En una liga donde la veteranía suele ser sinónimo de administración de cargas y roles secundarios, Kawhi Leonard está rompiendo el molde. En su 14ª temporada en la NBA, la estrella de los LA Clippers no solo está liderando a su equipo, sino que está registrando números que desafían los precedentes históricos de la competición.
Un pico de carrera
A sus 33 años, Leonard promedia actualmente 27.9 puntos por partido. Si mantiene este ritmo hasta el final de la campaña, establecería el promedio anotador más alto de toda su trayectoria profesional. Para poner esta cifra en perspectiva, su mejor registro previo databa de la histórica temporada 2018-19 con los Toronto Raptors, donde promedió 27.1 unidades, seguido de los 26.9 puntos que registró en su debut con los Clippers en 2019-20 y los 25.5 logrados con los San Antonio Spurs en 2016-17.
Lo que hace este dato verdaderamente extraordinario no es solo la cifra en sí, sino el momento en el que llega.
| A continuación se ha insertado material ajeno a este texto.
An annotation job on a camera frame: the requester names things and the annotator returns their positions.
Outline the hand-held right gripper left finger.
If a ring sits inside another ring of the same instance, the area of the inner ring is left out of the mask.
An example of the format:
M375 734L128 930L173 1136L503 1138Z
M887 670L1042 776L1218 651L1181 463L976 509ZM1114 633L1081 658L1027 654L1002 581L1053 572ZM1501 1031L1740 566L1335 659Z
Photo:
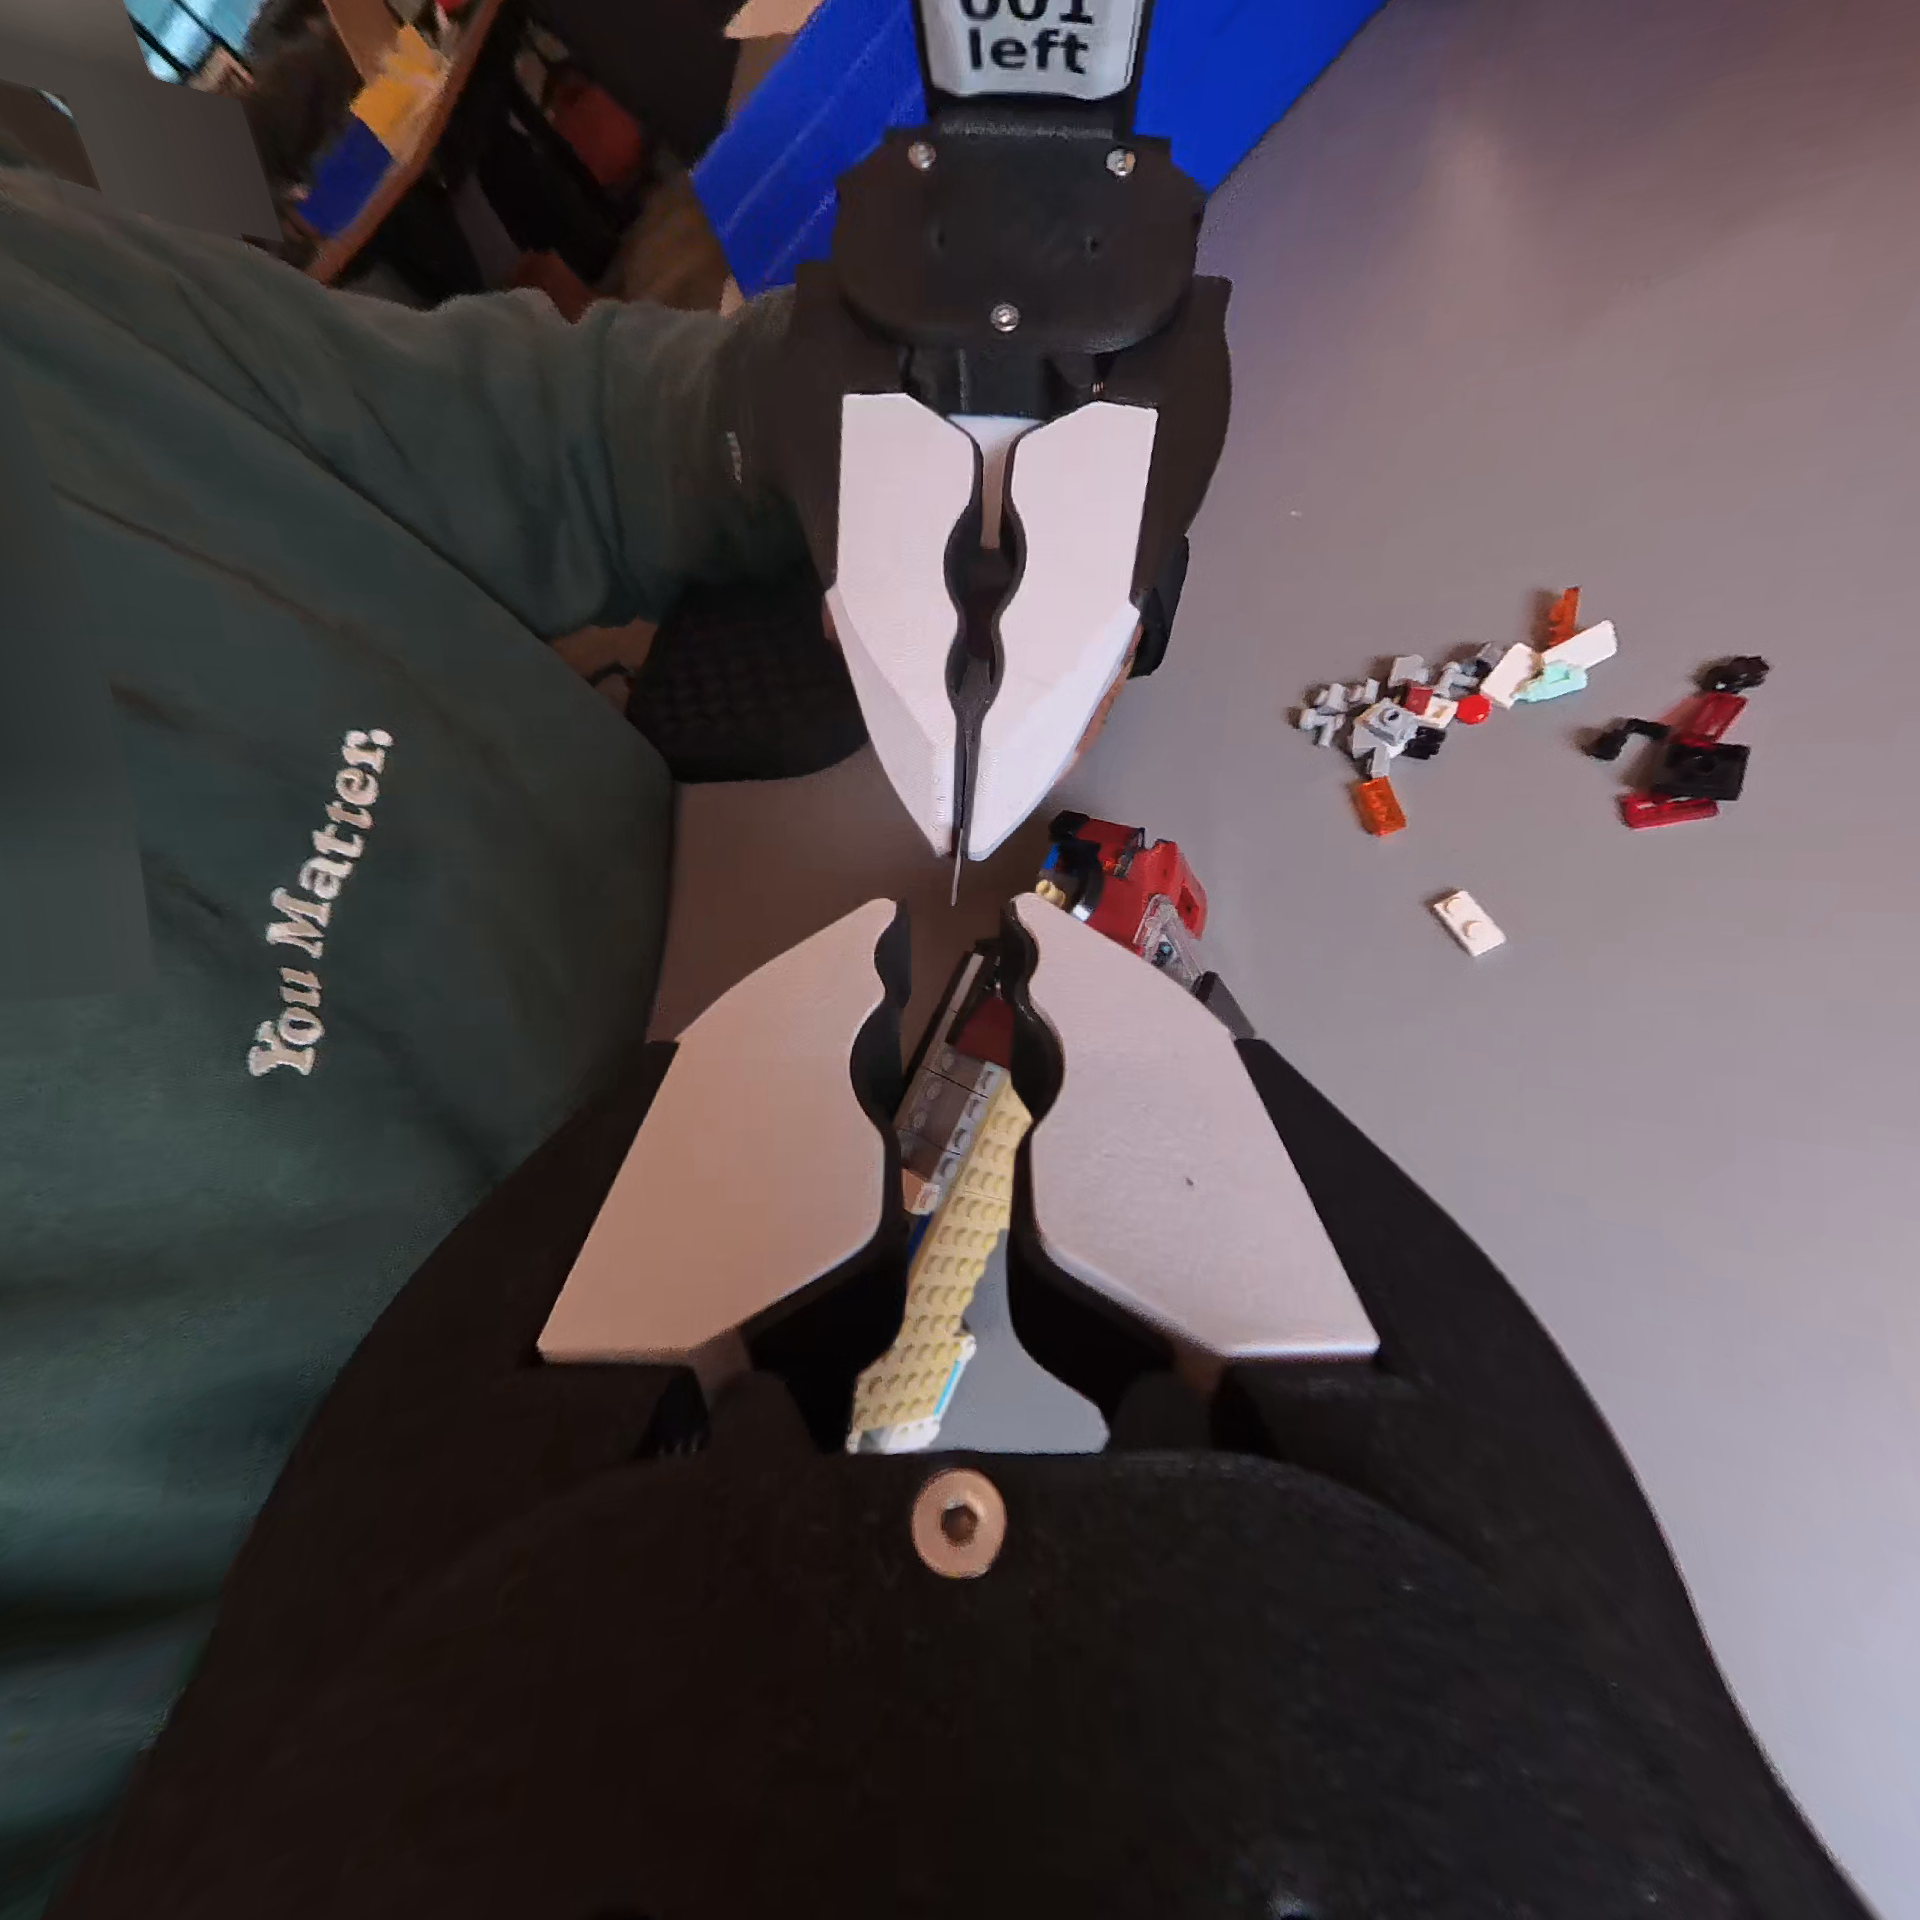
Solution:
M896 1228L907 998L909 915L872 898L690 1020L539 1358L690 1360Z

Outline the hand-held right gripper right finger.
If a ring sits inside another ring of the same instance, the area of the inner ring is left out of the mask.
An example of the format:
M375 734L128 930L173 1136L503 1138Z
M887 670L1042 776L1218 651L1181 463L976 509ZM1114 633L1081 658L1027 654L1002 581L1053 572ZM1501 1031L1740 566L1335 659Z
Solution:
M1063 1068L1027 1136L1044 1256L1214 1360L1375 1358L1380 1335L1231 1027L1042 896L1011 915Z

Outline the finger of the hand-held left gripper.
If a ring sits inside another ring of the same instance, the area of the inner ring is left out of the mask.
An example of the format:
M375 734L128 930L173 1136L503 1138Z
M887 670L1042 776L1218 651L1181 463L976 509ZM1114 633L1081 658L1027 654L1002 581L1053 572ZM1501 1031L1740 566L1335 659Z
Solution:
M965 631L957 581L983 551L979 440L923 400L849 394L827 614L878 767L932 852L985 859L976 786L961 779L948 666Z
M997 616L1002 679L979 734L976 861L1050 798L1119 686L1138 630L1140 507L1160 413L1092 400L1050 423L979 425L997 430L1002 540L1022 557Z

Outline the red and tan brick truck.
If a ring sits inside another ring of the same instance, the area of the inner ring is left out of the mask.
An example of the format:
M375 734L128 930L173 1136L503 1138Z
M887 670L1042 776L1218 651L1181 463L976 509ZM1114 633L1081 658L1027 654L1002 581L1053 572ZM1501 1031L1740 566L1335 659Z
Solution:
M1254 1037L1221 972L1205 964L1208 892L1175 840L1056 812L1035 889L1198 996L1236 1037ZM851 1453L929 1448L976 1358L967 1312L1011 1224L1018 1145L1032 1125L1011 1057L1014 1009L989 936L951 972L909 1061L895 1122L909 1217L907 1303L895 1344L857 1381Z

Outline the person's left forearm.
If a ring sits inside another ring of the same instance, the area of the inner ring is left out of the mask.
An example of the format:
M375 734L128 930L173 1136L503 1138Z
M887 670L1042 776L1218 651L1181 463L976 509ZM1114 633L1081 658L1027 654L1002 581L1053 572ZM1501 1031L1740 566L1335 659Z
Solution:
M543 348L536 530L545 576L525 623L545 641L690 594L780 582L806 540L771 446L794 291L732 313L598 301Z

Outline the grey desk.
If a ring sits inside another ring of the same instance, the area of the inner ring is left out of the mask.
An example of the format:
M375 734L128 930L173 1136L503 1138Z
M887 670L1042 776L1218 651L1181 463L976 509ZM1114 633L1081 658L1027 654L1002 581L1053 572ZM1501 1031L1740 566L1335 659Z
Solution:
M1601 1406L1731 1690L1916 1914L1916 6L1387 6L1213 198L1232 418L1175 645L1065 807L1179 840L1259 1031ZM1398 654L1586 689L1356 775ZM1715 659L1715 821L1619 800ZM1473 958L1428 901L1470 892Z

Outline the black ribbed cushion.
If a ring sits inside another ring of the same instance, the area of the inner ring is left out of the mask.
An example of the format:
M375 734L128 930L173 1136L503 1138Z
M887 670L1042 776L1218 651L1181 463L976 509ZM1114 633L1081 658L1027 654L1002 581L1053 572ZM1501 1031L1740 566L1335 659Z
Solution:
M811 567L690 589L632 674L624 716L683 785L808 779L872 738Z

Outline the blue storage bin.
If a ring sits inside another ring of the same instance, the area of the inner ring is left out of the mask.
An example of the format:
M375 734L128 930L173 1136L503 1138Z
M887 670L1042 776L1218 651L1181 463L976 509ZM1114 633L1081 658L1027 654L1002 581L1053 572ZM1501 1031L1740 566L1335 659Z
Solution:
M1380 2L1152 6L1134 133L1221 188L1380 12ZM835 183L890 129L924 122L914 10L818 6L692 167L741 296L789 286L830 251Z

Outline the pile of small loose bricks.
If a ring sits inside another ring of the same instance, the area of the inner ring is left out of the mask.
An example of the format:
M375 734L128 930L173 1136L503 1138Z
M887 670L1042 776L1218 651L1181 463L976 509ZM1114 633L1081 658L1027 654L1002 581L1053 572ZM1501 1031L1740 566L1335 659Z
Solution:
M1502 714L1570 701L1596 666L1619 654L1612 618L1578 622L1567 641L1484 645L1445 659L1398 654L1385 670L1353 683L1312 688L1291 709L1291 729L1312 745L1340 754L1356 779L1390 776L1400 761L1437 758L1452 735Z

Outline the green sweatshirt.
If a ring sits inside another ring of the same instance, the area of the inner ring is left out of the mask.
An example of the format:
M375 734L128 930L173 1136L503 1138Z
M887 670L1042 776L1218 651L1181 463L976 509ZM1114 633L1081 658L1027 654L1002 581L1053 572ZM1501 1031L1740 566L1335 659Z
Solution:
M149 989L6 1010L6 1914L39 1914L342 1362L644 1029L676 803L522 618L548 301L336 293L26 170L3 232L152 933Z

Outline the red and black brick assembly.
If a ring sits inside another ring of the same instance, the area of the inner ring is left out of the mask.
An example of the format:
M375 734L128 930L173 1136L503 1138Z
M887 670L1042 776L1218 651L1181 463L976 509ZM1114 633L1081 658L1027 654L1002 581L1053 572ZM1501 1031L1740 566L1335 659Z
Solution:
M1659 742L1650 776L1619 800L1629 829L1715 821L1743 800L1753 749L1703 734L1669 734Z

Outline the small red and black brick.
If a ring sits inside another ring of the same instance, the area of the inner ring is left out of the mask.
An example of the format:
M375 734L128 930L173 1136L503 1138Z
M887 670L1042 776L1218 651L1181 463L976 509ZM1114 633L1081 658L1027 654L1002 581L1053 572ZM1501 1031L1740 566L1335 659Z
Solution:
M1696 674L1696 688L1664 720L1669 735L1716 745L1730 735L1746 697L1764 686L1771 663L1761 654L1731 654L1710 663Z
Según los registros históricos de la NBA, ningún jugador en la historia había logrado establecer un nuevo máximo de carrera en puntos por partido (PPG) tan tarde en su trayectoria, 14 temporadas después de su debut.
Longevidad y eficiencia
Históricamente, los grandes anotadores de la liga suelen alcanzar su cénit estadístico entre su quinta y octava temporada. Casos como los de Kareem Abdul-Jabbar, Michael Jordan o Kobe Bryant vieron sus promedios de anotación estabilizarse o descender ligeramente al cruzar la década de servicio.
La transformación de Leonard se debe a una combinación de factores clave: su eficiencia de élite (manteniendo porcentajes cercanos al 50-40-90 a pesar del volumen de tiros), una evolución en su juego que castiga tanto en el "mid-range" como desde la línea de tres, y una condición física que, tras años de lidiar con lesiones crónicas, parece haber encontrado el equilibrio perfecto entre potencia y durabilidad.
Más allá de lo individual, la producción de Leonard tiene a los Clippers en la pelea directa por la cima de la Conferencia Oeste. En una temporada donde la competencia es feroz, contar con la versión más letal de "The Claw" convierte a los angelinos en candidatos legítimos al título.